▶ _WORK TO BE COMPLETED_
Scan the listing for "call" and copy out each line that has it.

▶ _INPUT DATA_
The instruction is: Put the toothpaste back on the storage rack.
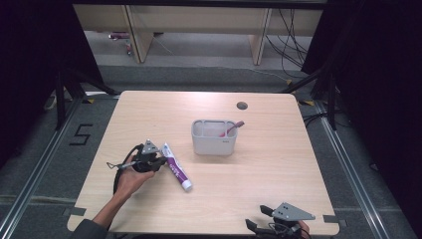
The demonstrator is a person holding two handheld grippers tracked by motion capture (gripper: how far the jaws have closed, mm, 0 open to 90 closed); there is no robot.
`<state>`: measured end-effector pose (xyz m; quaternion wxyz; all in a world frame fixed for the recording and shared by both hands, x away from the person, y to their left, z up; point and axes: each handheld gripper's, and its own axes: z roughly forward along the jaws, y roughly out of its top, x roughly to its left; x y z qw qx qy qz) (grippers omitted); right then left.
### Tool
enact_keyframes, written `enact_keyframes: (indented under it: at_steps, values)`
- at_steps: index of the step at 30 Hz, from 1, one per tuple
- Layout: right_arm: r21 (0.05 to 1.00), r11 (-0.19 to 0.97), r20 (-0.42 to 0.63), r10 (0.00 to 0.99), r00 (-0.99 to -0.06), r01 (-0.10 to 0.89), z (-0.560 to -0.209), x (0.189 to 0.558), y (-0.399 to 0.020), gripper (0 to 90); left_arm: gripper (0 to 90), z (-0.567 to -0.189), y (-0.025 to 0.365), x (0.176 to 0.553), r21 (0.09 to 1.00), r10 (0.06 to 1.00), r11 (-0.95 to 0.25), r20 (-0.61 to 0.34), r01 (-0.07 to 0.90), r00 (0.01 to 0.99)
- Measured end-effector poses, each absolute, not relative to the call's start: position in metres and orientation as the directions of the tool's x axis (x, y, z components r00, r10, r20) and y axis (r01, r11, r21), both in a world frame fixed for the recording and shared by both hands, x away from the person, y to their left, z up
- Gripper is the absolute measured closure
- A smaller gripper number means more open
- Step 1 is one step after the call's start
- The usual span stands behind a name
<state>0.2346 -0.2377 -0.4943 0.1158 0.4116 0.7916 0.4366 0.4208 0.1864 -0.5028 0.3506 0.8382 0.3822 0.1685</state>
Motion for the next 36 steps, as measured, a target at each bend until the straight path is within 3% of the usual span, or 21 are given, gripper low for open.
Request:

▶ _WRITTEN RESPONSE_
- Measured end-effector poses, each absolute, not relative to the call's start: position in metres and orientation as the directions of the tool's x axis (x, y, z components r00, r10, r20) and y axis (r01, r11, r21), both in a world frame fixed for the recording and shared by both hands, x away from the person, y to their left, z up
- Step 1 is one step after the call's start

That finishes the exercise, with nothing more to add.